To his credit, Dole revives the magic of healing in Islam, forcing its fusion with neoliberalism and religion’s disavowal of magic. Healing Secular Life echoes what made Tuhami Portrait of a Moroccan compelling a richly told tale, grafted to the nuance of contemporary ethnography.
Dole’s refusal to simplify the healers’ techniques, his commitment to place the discourses of healing into the political field, does justice to his subject. These practitioners of healing, marginalized by the conventional discourses of both religion and secular life as practiced in Turkey, become interesting personae for viewing the disciplining (and subsequent dismantling) of these categories.

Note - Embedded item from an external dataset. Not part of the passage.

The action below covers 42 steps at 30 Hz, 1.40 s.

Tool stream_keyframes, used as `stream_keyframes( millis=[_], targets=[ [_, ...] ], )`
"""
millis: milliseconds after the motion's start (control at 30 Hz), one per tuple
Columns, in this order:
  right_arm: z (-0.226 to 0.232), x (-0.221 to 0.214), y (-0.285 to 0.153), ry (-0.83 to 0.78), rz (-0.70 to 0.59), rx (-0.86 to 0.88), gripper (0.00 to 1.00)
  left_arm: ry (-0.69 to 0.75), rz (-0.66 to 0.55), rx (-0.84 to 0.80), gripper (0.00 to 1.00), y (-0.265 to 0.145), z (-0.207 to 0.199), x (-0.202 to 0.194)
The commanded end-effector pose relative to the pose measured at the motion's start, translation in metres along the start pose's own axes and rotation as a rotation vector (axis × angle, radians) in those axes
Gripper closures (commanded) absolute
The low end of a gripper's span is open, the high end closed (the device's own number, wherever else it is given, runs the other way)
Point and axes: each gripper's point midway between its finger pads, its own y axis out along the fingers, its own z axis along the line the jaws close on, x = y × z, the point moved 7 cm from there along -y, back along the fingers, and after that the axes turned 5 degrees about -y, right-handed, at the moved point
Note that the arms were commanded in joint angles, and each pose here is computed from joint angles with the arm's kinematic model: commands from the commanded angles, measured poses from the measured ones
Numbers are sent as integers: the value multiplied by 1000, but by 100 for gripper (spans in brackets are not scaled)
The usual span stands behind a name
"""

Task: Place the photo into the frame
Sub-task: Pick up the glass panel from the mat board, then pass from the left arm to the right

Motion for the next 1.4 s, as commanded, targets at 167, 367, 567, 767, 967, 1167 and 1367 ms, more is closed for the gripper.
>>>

I especially enjoyed Dole’s rich descriptions, not of the healers or the healed, but of the spaces he shows as inhabiting the contradictory and constantly colliding categories of secularism and Islam.
The dergâh, the site of prayer and community of Zöhre Ana, shaped like a crescent and star, recreates domestic life within a its cavelike interior, where bread is regularly baked by covered women. Outside the building, a huge Atatürk portrait embellishes Turkey’s ambivalent history.
A saint’s tomb, hastily moved to the median of a newly-built the four-lane road in Ankara serves as a material complement to the personal stories fraught with conflicting definitions of equality, family, healing, and secularism.
These landscapes punctuate the book’s point that facile divisions don’t do justice to Turkish cultural experience.
Additionally, Dole locates his theory in the right places. He references Saba Mahmood’s Politics of Piety and gestures to Esra Özyürek’s Nostalgia for the Modern along with Michel de Certeau and Thomas J. Csordas. I like how he synthesizes the medical anthropological bits about healing with the political, economic, and aesthetic everyday terrains where healing takes place, forcing into conversations themes ritually separated by anthropologists.
Dole’s discussion on gender could have used development because it comes up and it matters for both the healers and those marginalized women who seek healing. Domestic abuse of the women who visit Zöhre Ana, who in her healing practices channels very powerful men, bring into question how gender feeds into these healing traditions.
This book would work well in a course on the anthropology of religion, Middle Eastern studies, urban studies, modernity, history and memory, or a course on ethnographies. It’s flexible and well-conceived.
Dole’s ethnography of therapeutics models the kind of nicely contextualized yet broadly construed work anthropology today should do—reading it was not so painful after all.